[Start of section]

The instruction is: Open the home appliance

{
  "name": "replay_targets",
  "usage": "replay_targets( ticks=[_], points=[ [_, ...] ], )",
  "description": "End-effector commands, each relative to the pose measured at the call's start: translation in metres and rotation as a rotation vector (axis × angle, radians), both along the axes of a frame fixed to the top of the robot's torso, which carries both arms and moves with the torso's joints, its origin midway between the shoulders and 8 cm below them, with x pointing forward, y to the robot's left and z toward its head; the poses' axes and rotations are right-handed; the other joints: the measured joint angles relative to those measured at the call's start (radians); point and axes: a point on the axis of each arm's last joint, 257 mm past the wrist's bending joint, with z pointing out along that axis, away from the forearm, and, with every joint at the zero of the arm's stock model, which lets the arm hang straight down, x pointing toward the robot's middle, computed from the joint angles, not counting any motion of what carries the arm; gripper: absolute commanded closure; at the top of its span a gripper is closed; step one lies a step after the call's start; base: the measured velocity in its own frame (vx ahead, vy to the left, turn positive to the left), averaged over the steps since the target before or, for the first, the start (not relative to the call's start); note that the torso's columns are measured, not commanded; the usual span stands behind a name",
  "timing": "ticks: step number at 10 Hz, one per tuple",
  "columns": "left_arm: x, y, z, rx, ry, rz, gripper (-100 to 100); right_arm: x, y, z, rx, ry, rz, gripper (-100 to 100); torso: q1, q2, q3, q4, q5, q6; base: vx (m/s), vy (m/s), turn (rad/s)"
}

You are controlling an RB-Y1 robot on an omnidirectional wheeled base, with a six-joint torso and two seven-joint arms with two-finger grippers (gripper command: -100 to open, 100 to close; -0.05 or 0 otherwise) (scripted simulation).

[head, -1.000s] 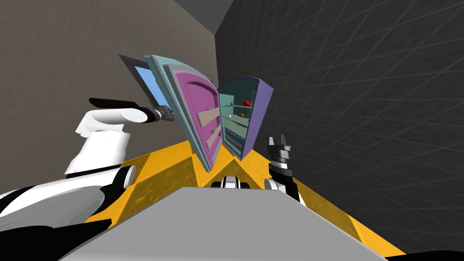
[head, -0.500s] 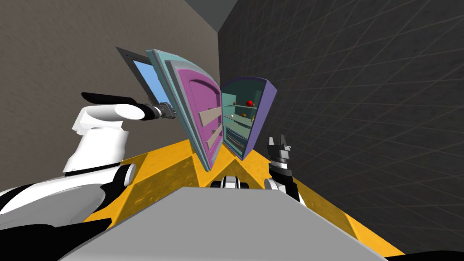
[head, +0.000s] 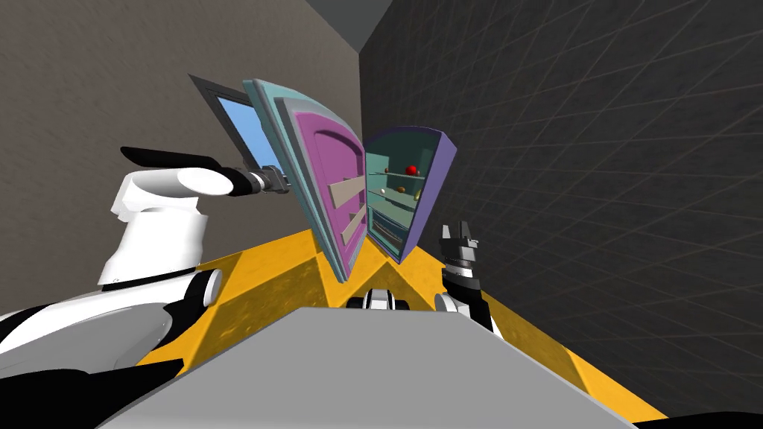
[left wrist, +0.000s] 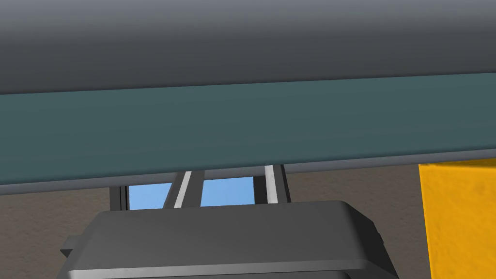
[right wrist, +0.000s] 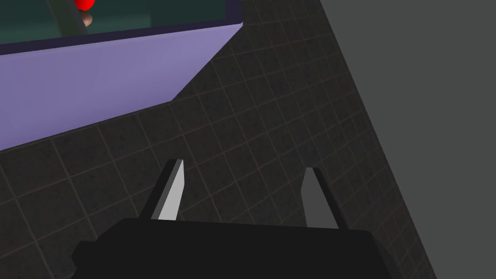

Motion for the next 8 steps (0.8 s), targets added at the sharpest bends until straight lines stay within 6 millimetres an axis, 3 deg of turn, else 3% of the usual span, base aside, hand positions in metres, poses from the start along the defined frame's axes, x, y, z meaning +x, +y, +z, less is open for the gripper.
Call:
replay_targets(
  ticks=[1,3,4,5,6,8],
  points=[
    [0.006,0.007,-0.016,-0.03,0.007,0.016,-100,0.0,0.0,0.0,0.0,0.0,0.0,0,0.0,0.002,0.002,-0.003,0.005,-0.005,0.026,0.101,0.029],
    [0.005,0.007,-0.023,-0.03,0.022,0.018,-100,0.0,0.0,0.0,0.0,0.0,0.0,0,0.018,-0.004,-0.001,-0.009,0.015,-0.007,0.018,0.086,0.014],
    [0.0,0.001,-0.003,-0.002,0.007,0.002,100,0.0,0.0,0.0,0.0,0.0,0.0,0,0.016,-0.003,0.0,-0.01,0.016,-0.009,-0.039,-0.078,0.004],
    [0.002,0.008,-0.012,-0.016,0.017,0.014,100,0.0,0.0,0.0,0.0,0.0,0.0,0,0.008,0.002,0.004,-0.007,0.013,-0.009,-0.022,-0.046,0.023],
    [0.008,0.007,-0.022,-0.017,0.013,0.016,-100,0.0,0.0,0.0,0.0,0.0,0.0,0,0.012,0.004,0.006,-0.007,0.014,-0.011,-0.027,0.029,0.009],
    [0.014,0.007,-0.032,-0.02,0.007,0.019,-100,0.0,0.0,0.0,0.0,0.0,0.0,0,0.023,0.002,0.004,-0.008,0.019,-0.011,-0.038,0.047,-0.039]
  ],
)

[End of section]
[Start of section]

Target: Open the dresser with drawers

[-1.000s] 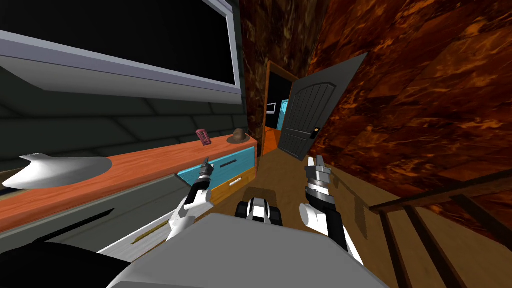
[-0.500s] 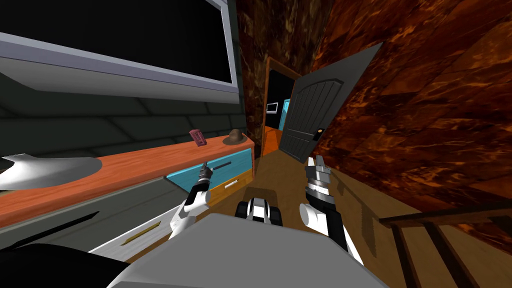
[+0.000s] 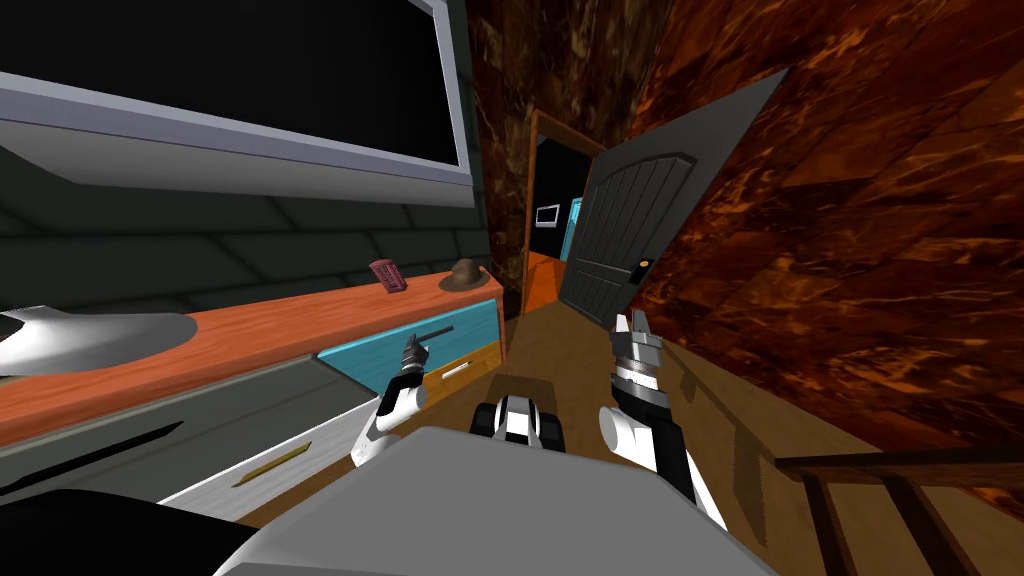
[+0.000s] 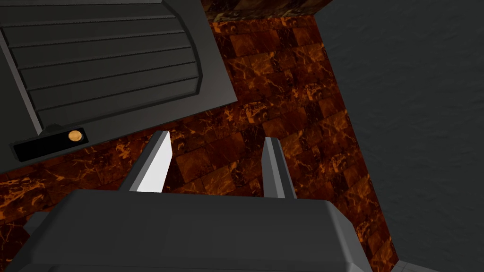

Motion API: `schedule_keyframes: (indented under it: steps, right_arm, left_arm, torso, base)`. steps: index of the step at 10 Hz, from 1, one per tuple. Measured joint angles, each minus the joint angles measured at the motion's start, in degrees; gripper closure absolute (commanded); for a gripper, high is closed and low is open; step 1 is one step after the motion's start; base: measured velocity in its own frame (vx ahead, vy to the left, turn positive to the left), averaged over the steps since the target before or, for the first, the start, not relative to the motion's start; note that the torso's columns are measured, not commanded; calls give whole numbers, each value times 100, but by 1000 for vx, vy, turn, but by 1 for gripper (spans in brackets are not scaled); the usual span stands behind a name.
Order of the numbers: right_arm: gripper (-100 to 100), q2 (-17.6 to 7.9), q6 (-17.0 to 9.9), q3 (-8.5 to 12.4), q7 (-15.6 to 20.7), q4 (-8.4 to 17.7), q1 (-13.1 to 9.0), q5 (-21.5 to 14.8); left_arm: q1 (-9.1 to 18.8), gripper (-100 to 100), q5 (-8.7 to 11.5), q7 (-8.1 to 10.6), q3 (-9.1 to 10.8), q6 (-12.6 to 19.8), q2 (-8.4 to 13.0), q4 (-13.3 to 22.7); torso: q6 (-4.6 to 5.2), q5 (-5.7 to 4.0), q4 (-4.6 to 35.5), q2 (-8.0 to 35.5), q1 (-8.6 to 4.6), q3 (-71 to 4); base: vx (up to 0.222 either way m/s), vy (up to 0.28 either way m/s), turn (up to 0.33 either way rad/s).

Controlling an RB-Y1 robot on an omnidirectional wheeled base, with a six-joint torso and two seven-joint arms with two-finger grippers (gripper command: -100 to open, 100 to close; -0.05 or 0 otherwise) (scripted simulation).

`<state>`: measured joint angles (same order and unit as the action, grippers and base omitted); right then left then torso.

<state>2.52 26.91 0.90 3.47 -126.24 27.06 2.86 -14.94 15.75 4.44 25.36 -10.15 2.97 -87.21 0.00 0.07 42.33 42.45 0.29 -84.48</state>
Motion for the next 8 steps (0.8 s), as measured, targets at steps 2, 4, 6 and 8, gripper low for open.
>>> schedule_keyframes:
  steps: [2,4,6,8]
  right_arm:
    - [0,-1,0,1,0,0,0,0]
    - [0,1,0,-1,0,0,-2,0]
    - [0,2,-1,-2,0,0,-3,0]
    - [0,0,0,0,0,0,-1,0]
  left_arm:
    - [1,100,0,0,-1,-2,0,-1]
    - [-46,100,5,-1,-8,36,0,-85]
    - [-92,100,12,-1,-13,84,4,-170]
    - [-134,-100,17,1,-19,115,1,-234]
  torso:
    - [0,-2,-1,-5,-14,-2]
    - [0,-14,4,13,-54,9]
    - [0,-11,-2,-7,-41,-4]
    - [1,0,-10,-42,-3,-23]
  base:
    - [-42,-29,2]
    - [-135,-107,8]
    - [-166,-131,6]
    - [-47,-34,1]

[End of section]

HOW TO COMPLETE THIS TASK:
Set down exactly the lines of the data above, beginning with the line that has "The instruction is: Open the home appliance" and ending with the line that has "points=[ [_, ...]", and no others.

PROBLEM SOLUTION:
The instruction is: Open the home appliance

{
  "name": "replay_targets",
  "usage": "replay_targets( ticks=[_], points=[ [_, ...] ], )",

The work for this exercise is now done.